Selon les documents juridiques, Roxanne Wilson et Carver voulaient que leur mère reste dans l’établissement et ont demandé une injonction qui permettrait à Dusenbury de rester dans sa chambre, selon un procès intenté par l’avocat Jake Moore. Le procès indiquait que l’établissement voulait « expulser » la mère, qui avait un contrat pour rester au foyer.

L’établissement a déclaré que la mère avait besoin de soins de meilleure qualité et qu’elle devait être transférée dans un endroit qui pourrait mieux prendre soin d’elle, selon les documents.

« MS. Dusenbury nécessite un niveau de soins que les communautés presbytériennes de Caroline du Sud ne peuvent légalement fournir », indique une requête déposée par l’avocat de l’établissement, David Summer Jr.

L’affaire a finalement été classée sans suite car le bureau du magistrat n’a pas compétence pour traiter une affaire impliquant ce genre de problème dans un établissement de soins, a déclaré à l’État un porte-parole du bureau du magistrat.

Famille de puissance

Les Wilson sont l’une des familles les plus proches de la Caroline du Sud d’une puissante dynastie politique, à la manière, disons, de ce qu’étaient autrefois les Cuomo dans l’État de New York, ou les Kennedy dans le Massachusetts, sauf que les Wilson sont des républicains connus pour être de fervents conservateurs et fervents partisans de l’ancien président Donald Trump.
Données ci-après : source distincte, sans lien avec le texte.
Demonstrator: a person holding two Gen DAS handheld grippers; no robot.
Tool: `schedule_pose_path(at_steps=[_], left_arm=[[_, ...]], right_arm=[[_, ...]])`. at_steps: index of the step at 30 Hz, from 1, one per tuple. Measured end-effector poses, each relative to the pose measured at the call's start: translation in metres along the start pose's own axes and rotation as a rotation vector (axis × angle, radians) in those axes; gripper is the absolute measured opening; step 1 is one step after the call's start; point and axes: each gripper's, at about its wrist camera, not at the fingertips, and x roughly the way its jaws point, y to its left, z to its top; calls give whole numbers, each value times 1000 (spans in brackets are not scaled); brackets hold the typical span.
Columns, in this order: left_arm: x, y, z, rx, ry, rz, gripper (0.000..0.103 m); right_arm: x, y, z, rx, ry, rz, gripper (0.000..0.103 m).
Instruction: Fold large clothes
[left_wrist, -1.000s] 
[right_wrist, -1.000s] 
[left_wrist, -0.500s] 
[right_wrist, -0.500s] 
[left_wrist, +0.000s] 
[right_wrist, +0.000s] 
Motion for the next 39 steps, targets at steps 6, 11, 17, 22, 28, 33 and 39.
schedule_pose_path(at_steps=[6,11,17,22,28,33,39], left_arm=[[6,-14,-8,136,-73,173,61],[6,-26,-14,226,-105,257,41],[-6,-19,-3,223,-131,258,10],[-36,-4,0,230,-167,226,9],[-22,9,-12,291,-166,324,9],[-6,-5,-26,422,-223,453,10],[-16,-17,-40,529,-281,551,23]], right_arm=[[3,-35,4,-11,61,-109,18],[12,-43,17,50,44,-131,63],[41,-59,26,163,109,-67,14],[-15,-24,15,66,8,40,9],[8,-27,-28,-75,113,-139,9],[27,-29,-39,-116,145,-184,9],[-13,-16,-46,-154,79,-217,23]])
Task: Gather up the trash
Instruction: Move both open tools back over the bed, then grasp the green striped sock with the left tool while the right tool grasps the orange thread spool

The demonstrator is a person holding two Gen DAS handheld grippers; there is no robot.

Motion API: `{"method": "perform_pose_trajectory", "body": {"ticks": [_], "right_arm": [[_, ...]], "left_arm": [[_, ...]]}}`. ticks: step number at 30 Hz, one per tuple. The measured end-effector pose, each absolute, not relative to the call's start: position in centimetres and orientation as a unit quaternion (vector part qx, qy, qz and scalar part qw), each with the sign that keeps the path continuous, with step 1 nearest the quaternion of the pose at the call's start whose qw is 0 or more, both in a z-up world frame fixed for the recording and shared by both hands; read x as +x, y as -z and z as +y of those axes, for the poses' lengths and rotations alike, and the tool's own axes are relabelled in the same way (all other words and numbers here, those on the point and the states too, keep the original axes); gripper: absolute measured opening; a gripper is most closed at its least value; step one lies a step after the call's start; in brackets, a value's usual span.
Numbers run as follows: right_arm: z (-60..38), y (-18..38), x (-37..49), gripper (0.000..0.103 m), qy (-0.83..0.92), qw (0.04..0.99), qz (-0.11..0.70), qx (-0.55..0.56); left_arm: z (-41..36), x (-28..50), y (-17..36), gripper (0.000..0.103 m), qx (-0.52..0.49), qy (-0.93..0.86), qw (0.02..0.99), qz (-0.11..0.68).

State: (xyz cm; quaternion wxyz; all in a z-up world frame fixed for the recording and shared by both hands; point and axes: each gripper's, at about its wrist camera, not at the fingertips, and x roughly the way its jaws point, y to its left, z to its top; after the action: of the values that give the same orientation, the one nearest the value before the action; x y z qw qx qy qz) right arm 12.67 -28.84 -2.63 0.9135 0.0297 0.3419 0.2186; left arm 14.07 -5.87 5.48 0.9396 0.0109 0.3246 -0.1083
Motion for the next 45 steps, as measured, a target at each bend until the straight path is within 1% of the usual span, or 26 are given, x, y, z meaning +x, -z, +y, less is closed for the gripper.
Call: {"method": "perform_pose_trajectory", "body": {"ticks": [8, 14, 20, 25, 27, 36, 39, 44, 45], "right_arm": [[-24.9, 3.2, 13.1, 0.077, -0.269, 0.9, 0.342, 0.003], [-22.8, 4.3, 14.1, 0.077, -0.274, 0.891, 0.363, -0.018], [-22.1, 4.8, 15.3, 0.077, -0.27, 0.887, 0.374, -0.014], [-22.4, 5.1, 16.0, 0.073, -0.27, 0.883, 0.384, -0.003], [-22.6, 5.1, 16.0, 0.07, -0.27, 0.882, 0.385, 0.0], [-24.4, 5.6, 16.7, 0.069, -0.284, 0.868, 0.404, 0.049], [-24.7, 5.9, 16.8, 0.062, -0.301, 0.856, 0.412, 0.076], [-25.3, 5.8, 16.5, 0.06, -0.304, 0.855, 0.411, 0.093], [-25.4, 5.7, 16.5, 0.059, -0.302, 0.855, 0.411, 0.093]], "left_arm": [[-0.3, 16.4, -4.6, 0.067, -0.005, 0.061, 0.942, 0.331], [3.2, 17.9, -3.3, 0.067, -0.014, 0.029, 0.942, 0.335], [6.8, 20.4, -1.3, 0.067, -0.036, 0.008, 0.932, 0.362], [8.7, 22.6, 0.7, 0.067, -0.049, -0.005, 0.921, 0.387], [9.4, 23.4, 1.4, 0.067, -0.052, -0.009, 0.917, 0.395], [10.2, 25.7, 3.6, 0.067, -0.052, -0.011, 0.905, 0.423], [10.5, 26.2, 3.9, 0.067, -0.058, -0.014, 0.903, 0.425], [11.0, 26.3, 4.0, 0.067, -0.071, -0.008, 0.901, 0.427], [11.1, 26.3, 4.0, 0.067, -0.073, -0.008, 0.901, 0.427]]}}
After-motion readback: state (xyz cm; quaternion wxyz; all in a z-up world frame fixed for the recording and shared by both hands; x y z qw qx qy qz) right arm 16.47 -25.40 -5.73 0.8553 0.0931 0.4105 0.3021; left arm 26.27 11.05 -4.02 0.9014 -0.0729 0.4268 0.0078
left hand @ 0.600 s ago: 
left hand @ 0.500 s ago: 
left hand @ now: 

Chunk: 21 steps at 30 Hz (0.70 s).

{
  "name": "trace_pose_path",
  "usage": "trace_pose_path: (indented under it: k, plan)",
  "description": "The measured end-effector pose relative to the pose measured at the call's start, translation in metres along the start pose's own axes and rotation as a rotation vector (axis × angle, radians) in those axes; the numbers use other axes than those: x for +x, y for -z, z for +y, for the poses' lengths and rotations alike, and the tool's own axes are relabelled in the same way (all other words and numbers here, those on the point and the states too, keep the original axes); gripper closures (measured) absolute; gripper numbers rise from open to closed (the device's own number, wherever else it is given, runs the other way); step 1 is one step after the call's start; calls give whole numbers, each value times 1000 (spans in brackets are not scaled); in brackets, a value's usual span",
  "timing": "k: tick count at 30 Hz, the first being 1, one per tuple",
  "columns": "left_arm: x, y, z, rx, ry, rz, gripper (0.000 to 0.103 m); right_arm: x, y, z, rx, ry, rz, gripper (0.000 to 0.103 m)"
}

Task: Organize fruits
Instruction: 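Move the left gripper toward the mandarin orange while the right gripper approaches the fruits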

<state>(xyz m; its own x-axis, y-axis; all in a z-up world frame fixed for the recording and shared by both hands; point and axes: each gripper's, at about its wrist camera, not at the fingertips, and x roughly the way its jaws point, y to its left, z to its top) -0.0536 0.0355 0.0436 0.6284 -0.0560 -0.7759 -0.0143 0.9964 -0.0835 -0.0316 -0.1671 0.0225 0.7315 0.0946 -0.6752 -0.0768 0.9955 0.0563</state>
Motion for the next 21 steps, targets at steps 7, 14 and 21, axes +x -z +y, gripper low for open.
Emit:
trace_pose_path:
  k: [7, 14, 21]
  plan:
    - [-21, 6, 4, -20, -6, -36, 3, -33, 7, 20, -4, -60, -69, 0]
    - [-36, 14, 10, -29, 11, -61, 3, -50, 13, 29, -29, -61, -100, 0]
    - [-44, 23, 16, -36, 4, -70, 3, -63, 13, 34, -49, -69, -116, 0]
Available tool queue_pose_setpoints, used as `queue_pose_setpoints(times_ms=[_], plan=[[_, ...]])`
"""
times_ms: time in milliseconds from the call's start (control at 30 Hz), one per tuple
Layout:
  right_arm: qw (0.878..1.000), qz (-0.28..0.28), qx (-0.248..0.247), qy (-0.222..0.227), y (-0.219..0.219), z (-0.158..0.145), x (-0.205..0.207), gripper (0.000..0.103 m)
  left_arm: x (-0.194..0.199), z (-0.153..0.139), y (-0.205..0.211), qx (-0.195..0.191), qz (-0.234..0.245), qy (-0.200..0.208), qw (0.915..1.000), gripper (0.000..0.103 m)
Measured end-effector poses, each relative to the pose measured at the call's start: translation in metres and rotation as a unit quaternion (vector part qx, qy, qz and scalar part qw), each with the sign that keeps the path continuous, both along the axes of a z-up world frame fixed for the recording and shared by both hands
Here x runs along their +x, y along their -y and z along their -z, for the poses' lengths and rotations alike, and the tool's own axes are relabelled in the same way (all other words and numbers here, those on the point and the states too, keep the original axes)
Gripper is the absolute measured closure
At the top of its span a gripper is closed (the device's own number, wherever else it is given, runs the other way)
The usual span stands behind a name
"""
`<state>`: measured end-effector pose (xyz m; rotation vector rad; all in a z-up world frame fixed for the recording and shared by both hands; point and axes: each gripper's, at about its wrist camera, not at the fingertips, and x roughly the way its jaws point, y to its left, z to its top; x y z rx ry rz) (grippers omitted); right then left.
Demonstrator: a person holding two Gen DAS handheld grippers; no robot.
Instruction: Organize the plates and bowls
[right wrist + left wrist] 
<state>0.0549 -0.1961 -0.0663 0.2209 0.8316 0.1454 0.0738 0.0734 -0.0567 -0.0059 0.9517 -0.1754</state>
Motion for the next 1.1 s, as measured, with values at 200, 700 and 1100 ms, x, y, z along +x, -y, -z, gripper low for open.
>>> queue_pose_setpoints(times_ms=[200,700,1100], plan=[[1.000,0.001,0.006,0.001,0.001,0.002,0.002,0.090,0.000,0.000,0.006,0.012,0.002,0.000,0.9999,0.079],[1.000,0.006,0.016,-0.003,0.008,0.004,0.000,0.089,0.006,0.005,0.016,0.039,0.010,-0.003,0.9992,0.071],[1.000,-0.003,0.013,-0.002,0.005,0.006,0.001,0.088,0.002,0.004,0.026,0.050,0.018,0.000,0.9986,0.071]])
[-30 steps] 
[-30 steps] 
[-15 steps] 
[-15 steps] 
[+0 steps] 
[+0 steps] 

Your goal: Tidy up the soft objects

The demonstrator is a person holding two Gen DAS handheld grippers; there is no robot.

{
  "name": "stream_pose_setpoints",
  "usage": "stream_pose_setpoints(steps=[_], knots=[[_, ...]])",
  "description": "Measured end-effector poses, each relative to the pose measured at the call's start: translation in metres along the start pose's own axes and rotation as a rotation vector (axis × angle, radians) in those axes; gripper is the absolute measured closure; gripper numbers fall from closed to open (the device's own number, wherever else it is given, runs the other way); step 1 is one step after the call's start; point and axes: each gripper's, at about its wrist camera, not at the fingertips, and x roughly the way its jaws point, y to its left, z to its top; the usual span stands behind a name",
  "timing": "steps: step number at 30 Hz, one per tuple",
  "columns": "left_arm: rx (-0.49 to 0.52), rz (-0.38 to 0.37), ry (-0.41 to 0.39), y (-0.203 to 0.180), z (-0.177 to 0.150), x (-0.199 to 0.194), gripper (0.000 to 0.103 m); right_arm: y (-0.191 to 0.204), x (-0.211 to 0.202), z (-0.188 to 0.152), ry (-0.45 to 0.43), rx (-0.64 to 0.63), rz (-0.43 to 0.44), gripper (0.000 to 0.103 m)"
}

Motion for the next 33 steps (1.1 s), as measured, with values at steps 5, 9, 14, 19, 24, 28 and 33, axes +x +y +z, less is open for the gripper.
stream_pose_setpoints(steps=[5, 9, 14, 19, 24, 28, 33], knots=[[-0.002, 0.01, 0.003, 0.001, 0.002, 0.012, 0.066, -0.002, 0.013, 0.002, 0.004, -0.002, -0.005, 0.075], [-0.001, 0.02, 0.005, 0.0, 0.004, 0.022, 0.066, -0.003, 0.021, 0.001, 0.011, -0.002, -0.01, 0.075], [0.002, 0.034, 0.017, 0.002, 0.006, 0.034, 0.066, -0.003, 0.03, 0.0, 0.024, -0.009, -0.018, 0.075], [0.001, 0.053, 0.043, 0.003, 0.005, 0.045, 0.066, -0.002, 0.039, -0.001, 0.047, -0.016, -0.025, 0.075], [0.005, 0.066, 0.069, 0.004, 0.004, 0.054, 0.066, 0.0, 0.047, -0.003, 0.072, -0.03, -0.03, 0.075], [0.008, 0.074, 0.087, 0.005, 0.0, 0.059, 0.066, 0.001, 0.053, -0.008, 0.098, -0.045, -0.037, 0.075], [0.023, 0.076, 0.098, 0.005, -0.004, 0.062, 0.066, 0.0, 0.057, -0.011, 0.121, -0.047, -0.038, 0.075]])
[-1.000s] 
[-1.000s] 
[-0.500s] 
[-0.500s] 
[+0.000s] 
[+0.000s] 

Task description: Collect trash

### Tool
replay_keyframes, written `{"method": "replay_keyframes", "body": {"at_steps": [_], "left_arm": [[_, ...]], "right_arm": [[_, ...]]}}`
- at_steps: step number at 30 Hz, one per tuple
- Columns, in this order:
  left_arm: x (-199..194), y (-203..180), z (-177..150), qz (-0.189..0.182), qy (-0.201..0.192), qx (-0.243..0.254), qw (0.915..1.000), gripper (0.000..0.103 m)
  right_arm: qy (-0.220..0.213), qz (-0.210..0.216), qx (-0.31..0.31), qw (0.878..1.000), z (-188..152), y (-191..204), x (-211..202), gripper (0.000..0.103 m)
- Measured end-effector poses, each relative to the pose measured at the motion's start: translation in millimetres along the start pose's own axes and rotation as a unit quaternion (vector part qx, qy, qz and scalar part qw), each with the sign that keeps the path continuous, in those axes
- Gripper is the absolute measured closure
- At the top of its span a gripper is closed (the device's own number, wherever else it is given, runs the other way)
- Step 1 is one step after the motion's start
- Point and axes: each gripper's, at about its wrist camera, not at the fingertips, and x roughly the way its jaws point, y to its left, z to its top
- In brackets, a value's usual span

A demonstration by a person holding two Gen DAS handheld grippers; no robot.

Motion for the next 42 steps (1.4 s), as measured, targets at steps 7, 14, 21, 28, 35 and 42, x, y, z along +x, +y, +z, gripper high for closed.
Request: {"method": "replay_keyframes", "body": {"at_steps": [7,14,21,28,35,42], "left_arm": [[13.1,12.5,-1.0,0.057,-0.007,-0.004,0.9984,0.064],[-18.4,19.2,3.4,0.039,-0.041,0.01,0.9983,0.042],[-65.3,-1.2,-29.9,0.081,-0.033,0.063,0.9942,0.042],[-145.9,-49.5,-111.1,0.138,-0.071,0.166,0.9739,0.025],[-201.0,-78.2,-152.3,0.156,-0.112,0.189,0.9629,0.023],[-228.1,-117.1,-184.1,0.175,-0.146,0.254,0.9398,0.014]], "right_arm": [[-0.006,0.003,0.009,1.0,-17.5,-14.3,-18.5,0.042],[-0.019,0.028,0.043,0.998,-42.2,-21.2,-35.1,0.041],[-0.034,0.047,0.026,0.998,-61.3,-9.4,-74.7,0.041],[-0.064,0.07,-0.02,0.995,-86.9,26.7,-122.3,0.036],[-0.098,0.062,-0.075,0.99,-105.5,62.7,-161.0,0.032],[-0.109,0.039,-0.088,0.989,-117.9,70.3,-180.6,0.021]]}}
Joe Wilson, 77 ans, est l’un des sept membres de la Chambre des représentants des États-Unis de Caroline du Sud et y siège depuis 2001. Avant d’entrer au Congrès, il a siégé au Sénat de Caroline du Sud de 1985 à 2001. Au Congrès, Wilson est connu comme un « ardent défenseur des finances ». et faucon de la défense », selon l’Almanach of American Politics.

Membre de longue date de la Garde nationale SC, Wilson est le deuxième membre majoritaire du Comité des services armés de la Chambre des représentants, un fervent partisan de l’aide à l’Ukraine et un opposant à l’invasion russe de ce pays.

Bien que discret au fil des ans, Wilson a acquis une notoriété nationale en 2009 lorsqu’il a lancé « Vous mentez » au président Obama de l’époque lors d’un discours prononcé par Obama lors d’une session conjointe du Congrès sur les soins de santé. Wilson est également le troisième membre majoritaire de la commission des affaires étrangères de la Chambre.

Alan Wilson, 50 ans, l’un des quatre enfants de Joe et Roxanne, est procureur général de Caroline du Sud depuis son élection en 2010. À ce poste, il supervise un bureau de plus de 100 employés et est le principal procureur de l’État. Plus tôt cette année, son bureau a poursuivi avec succès l’ancien avocat Alex Murdaugh pour le double meurtre de sa femme, Maggie, et de son fils Paul, lors d’un procès retransmis en direct dans le pays.